[Task to complete]: Give the data again in full, exactly as written below.

↓↓↓

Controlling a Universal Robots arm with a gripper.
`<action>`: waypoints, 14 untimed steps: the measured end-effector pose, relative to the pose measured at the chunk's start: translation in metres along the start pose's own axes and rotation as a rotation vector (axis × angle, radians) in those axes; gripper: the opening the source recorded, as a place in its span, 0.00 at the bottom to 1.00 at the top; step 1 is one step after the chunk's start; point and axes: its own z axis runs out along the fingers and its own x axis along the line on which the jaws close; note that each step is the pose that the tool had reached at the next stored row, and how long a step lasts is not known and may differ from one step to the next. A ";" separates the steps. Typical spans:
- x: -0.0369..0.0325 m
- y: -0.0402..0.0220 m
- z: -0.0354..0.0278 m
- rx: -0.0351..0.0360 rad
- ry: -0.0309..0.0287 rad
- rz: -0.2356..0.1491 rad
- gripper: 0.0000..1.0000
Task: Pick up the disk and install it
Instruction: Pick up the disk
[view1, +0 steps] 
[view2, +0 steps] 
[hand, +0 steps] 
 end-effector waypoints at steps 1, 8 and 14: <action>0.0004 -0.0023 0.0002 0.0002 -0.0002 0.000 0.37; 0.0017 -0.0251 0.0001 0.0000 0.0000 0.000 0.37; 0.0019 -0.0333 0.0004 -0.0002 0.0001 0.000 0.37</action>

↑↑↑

[Response area]:
Controlling a Universal Robots arm with a gripper.
`<action>`: waypoints, 14 untimed steps: the measured end-effector pose, relative to the pose measured at the chunk's start: translation in metres along the start pose's own axes and rotation as a rotation vector (axis × angle, radians) in those axes; gripper: the opening the source recorded, as a place in its span, 0.00 at the bottom to 1.00 at the top; step 1 is one step after the chunk's start; point and axes: its own z axis runs out along the fingers and its own x axis along the line on which the jaws close; note that each step is the pose that the tool had reached at the next stored row, and how long a step lasts is not known and may differ from one step to the next. A ";" separates the steps. Typical spans:
- x: -0.0369..0.0325 m
- y: -0.0402..0.0220 m
- z: -0.0354..0.0278 m
- rx: -0.0351..0.0360 rad
- ry: -0.0309..0.0287 rad
- rz: -0.2356..0.1491 rad
- gripper: 0.0000..1.0000
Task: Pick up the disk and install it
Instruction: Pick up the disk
[view1, +0 steps] 
[view2, +0 steps] 
[hand, +0 steps] 
 end-effector waypoints at steps 1, 8 and 14: <action>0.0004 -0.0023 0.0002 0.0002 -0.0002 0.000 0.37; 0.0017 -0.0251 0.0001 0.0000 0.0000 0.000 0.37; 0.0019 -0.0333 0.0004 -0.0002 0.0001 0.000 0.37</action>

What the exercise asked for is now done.